Look through the data below and output, unchanged, every line from the one holding "Here the format" through the one holding "A mask with one ring is just the one list, and", inclusive. Skip the pictures.
[[ Information shown open ]]
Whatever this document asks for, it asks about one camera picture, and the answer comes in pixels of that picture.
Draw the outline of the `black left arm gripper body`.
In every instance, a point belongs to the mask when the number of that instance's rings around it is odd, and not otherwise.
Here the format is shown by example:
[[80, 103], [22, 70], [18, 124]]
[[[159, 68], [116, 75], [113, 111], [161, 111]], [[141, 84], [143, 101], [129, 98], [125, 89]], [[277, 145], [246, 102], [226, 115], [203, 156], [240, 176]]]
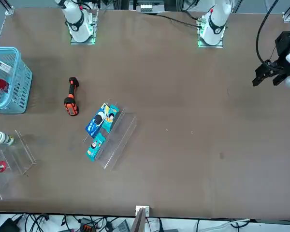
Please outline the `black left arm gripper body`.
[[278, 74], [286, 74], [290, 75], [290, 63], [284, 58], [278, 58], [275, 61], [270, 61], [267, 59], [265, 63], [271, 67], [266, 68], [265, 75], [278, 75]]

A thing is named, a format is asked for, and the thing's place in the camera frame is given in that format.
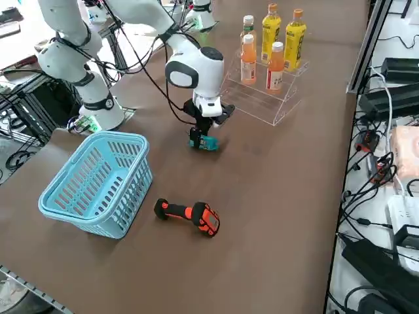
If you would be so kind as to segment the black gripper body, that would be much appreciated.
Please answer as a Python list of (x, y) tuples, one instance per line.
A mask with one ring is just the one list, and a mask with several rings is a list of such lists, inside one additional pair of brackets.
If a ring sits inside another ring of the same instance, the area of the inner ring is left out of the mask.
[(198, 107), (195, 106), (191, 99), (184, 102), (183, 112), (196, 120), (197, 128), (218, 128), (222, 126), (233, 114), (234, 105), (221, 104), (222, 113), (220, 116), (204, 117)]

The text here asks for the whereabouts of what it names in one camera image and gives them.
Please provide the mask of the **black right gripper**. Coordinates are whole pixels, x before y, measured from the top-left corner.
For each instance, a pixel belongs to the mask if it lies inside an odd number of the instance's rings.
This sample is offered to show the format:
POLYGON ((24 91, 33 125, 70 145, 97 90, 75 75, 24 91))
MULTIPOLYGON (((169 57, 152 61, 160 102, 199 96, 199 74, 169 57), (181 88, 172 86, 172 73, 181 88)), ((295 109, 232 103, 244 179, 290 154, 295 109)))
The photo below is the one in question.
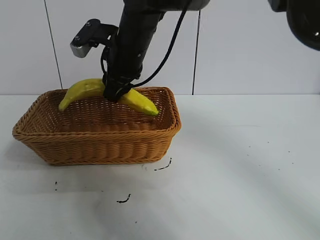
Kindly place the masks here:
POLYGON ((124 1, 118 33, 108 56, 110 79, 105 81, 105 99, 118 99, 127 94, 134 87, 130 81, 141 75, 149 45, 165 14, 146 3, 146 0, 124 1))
[[ Information shown closed ]]
[[ Information shown open ]]
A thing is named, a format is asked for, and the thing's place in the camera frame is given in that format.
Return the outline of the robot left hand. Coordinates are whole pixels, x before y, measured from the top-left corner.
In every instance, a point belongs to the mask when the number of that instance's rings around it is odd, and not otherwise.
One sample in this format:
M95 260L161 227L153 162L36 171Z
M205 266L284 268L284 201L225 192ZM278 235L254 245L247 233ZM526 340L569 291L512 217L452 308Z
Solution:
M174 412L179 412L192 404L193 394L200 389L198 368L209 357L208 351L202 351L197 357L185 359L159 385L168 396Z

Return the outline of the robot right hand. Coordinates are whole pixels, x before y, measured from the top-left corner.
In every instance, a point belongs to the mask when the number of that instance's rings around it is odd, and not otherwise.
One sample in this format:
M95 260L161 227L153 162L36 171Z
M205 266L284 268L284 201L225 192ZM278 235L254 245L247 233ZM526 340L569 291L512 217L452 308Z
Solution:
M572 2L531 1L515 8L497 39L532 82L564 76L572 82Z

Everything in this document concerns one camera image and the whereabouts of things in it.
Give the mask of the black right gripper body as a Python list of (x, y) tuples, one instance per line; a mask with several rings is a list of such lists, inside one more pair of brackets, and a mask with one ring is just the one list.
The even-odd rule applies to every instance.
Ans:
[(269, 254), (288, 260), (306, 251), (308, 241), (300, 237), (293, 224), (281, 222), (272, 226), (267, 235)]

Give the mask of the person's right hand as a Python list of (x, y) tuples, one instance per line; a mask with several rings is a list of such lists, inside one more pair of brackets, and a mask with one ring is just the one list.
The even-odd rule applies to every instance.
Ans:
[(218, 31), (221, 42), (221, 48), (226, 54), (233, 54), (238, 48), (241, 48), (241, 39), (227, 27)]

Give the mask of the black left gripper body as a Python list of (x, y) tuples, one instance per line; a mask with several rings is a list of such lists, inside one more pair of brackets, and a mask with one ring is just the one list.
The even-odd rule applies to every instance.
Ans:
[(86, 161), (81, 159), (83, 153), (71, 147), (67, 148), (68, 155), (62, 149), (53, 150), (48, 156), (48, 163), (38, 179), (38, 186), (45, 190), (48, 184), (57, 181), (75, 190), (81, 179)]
[[ Information shown closed ]]
**Answer to this task:**
Here the format is shown by example:
[[80, 103], [22, 70], [18, 124]]
[[[159, 68], [116, 75], [113, 111], [161, 111]], [[141, 84], [143, 101], [129, 98], [125, 89]], [[277, 145], [246, 102], [226, 115], [203, 156], [240, 176]]]
Please outline the `black left arm gripper body`.
[[278, 74], [286, 74], [290, 75], [290, 63], [284, 58], [278, 58], [275, 61], [270, 61], [267, 59], [265, 63], [271, 67], [266, 68], [265, 75], [278, 75]]

A thing is named, a format is asked for, and the thing's place in the camera frame is given in that format.
If you would be so kind as to segment the black gripper body, that would be much appreciated.
Please answer as a Python list of (x, y) tuples, one instance per line.
A mask with one ring is just the one list, and a mask with several rings is a list of such lists, inside one additional pair of brackets.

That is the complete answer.